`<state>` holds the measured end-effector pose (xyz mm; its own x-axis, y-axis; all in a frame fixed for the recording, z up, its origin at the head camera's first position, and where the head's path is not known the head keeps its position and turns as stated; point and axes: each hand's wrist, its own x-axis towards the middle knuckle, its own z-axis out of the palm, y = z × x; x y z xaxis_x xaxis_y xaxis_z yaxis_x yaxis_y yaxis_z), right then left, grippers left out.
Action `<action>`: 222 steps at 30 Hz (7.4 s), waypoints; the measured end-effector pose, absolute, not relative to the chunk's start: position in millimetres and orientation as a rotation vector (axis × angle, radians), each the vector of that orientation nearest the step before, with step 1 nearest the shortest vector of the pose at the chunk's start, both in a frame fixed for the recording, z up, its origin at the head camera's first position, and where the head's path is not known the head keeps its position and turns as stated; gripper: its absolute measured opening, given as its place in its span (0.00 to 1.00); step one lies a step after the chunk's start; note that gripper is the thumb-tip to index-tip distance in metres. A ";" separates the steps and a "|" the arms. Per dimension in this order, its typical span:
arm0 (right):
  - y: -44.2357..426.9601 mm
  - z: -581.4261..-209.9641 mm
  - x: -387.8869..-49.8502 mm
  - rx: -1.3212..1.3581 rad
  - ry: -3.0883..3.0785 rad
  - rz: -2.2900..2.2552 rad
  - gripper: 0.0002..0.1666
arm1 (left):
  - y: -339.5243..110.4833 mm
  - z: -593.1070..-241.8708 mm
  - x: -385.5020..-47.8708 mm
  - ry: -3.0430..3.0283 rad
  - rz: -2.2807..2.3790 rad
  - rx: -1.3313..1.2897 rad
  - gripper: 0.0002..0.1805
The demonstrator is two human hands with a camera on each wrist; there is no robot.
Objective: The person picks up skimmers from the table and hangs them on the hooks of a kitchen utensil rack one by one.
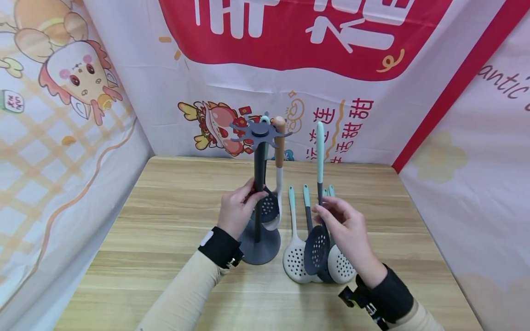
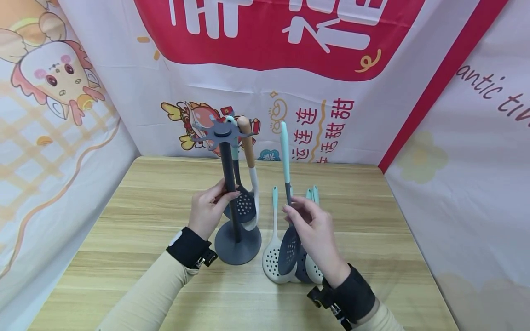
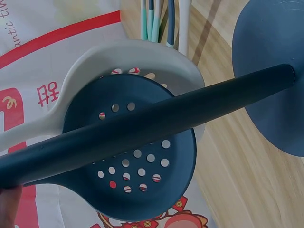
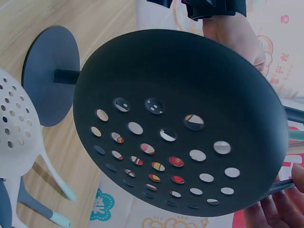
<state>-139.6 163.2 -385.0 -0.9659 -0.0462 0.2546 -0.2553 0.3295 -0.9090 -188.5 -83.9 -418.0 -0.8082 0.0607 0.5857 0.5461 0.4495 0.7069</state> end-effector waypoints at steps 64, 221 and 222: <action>153.2 -373.4 -141.1 0.409 -2.386 1.561 0.13 | -66.0 -420.4 -180.4 -2.221 -1.443 -0.458 0.16; 122.5 -411.5 -172.8 0.514 -2.541 1.549 0.21 | -61.6 -426.2 -183.2 -2.192 -1.403 -0.486 0.12; 125.0 -414.2 -173.5 0.484 -2.560 1.543 0.21 | -61.5 -426.1 -183.2 -2.194 -1.406 -0.486 0.12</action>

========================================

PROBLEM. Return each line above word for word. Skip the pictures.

OUTPUT BELOW.
`<state>` holds the measured end-effector pose (xyz mm; its own x-axis, y-axis; all in a frame fixed for the recording, z up, its origin at the head camera's first position, and where the head's path is not known the head keeps its position and turns as stated; point and axes: each hand's wrist, its own x-axis towards the middle knuckle, its own z-axis out of the palm, y = z × x; x y z xaxis_x xaxis_y xaxis_z yaxis_x yaxis_y yaxis_z), right then left, grippers left out.
Action `<action>`: 222 steps at 30 Hz (7.4 s), waypoints; the measured end-effector pose, absolute, not relative to the chunk's start: position in millimetres and orientation as a rotation vector (axis × angle, radians), each the vector of that orientation nearest the step before, with step 1 nearest the shortest vector of the pose at the chunk's start, both in a frame fixed for the recording, z up, its origin at the head camera's first position, and where the head's path is not known the head keeps its position and turns as stated; gripper: its absolute measured opening, given as its place in its span (0.00 to 1.00); step one lies a step after the chunk's start; note that gripper is the thumb-tip to index-tip distance in metres. A ";" separates the steps and a "|" the arms. Per dimension in this order, its typical span:
arm0 (right):
  - y: -44.2357..426.9601 mm
  - z: -581.4261..-209.9641 mm
  - x: -387.8869..-49.8502 mm
  - rx: -1.3212..1.3581 rad
  - ry: -3.0883..3.0785 rad
  - rz: -2.2900..2.2552 rad
  - gripper: 0.0002..0.1666
arm1 (left):
  - y: -339.5243..110.4833 mm
  - z: -593.1070..-241.8708 mm
  - x: -385.5020..-47.8708 mm
  - ry: -3.0430..3.0283 rad
  - rz: -2.2807..2.3790 rad
  - rx: -1.3313..1.2897 rad
  - gripper: 0.0002..0.1805
The demonstrator is two human hands with a camera on each wrist; there is no robot.
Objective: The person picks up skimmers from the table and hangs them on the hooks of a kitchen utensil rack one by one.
<state>-139.6 163.2 -385.0 -0.9659 -0.0462 0.2546 -0.2553 0.3295 -0.9090 -188.5 -83.9 -418.0 -0.8082 0.0607 0.5857 0.5461 0.4495 0.7069</state> end-effector waypoints at steps 64, 221 and 222: <action>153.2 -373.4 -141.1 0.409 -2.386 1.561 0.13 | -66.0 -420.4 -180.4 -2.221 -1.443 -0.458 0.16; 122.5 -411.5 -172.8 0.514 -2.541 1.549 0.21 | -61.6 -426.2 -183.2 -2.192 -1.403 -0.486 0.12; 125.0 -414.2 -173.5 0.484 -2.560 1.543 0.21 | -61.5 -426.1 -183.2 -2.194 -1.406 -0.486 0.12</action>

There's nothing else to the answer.